Higher water temperatures may seem inviting to residents looking to take a dip, but some of the stream’s inhabitants, notably temperature-sensitive salmon, will likely move away from warmer water.

“The temperature limit for salmon is 18 degrees Celsius,” McCoy said. “And I’m certain that the creek exceeds that in the summer.”

Although South Scappoose Creek is one of the main salmon-bearing creeks in the watershed, salmon numbers are in a slow decline.

“Trends for Scappoose in general are fairly stable in comparison to 2011 numbers,” said Dave Stewart, stream restoration biologist at the North Willamette Watershed District. “But compared to the 10-year average, numbers are down a bit.”

In 2011, estimates for coho salmon in the creek were under 300 spawners.
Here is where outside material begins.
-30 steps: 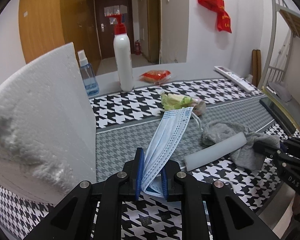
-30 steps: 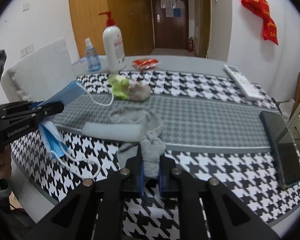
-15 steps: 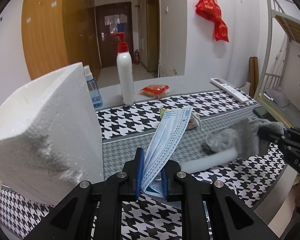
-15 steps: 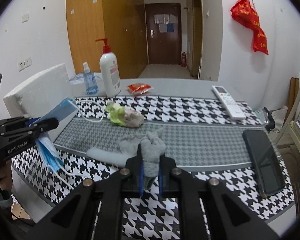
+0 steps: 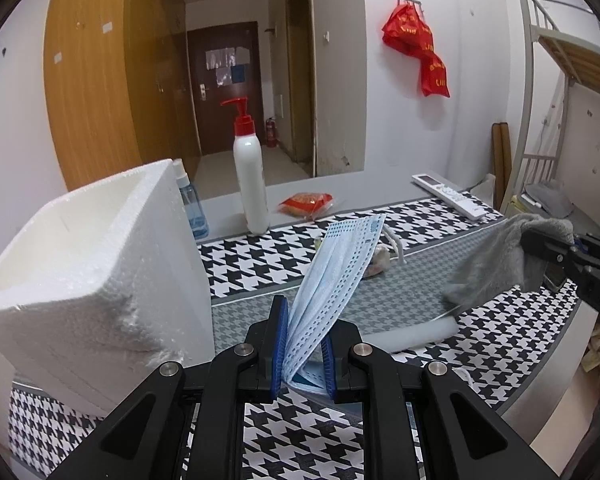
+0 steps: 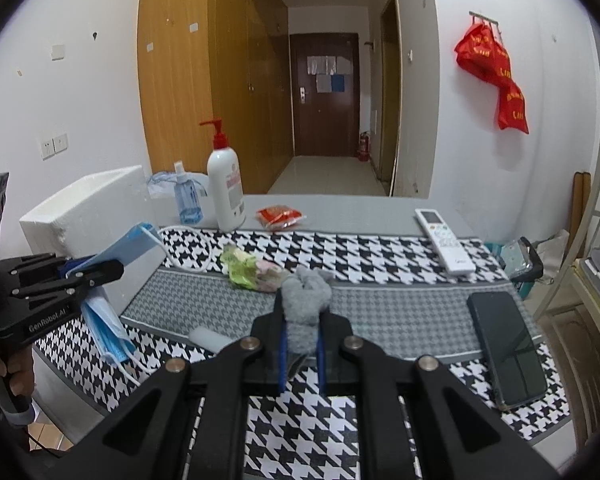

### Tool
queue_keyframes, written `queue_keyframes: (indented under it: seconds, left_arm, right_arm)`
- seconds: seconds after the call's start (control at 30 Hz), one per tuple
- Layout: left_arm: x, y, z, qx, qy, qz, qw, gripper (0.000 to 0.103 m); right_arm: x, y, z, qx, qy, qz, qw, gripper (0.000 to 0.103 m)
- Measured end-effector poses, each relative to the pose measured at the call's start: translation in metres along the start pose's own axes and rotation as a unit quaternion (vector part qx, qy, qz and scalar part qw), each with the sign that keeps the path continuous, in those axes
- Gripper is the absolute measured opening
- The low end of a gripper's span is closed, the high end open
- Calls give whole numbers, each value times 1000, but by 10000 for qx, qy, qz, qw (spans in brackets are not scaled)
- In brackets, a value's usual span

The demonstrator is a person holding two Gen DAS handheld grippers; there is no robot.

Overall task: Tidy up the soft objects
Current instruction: 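Carry the blue mask and grey sock with both grippers over the foam box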

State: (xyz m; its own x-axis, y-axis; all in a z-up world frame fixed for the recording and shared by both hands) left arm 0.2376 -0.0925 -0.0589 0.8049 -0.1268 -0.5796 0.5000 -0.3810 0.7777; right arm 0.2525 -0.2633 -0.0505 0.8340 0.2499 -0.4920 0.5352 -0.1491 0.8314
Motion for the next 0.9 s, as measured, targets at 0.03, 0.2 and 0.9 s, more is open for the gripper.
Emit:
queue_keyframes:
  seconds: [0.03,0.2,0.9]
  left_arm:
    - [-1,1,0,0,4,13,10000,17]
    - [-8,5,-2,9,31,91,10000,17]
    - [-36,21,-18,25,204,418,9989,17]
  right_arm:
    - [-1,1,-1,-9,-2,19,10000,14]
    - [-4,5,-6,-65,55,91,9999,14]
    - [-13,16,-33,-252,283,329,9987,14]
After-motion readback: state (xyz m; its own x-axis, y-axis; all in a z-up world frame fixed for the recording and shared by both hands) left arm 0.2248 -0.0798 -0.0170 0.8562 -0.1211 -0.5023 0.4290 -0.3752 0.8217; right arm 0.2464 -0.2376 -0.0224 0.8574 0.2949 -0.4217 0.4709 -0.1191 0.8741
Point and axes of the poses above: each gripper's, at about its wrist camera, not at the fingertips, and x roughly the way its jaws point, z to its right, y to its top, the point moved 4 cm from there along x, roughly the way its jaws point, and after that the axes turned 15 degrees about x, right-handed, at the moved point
Generally speaking, the creek should have 500-600, Stewart said. Coho aren’t the only salmon relying on the creek, but they provide the most solid data, he added.

Although floodplain restoration projects benefit salmon, it takes a lot of time relate annual runs to specific restoration projects, Stewart said. “These projects take a long time and fish could take five years to return to the watershed,” he added.

The trends for salmon in the Scappoose watershed are reflective of most watersheds feeding the Columbia, Stewart said. Aside from salmon, there are a number of different species of high importance, including two varieties of native turtles that rely on the creek.

“What we’re doing in Scappoose is going to benefit everything downstream, including fish in lower Columbia tributaries,” Stewart said.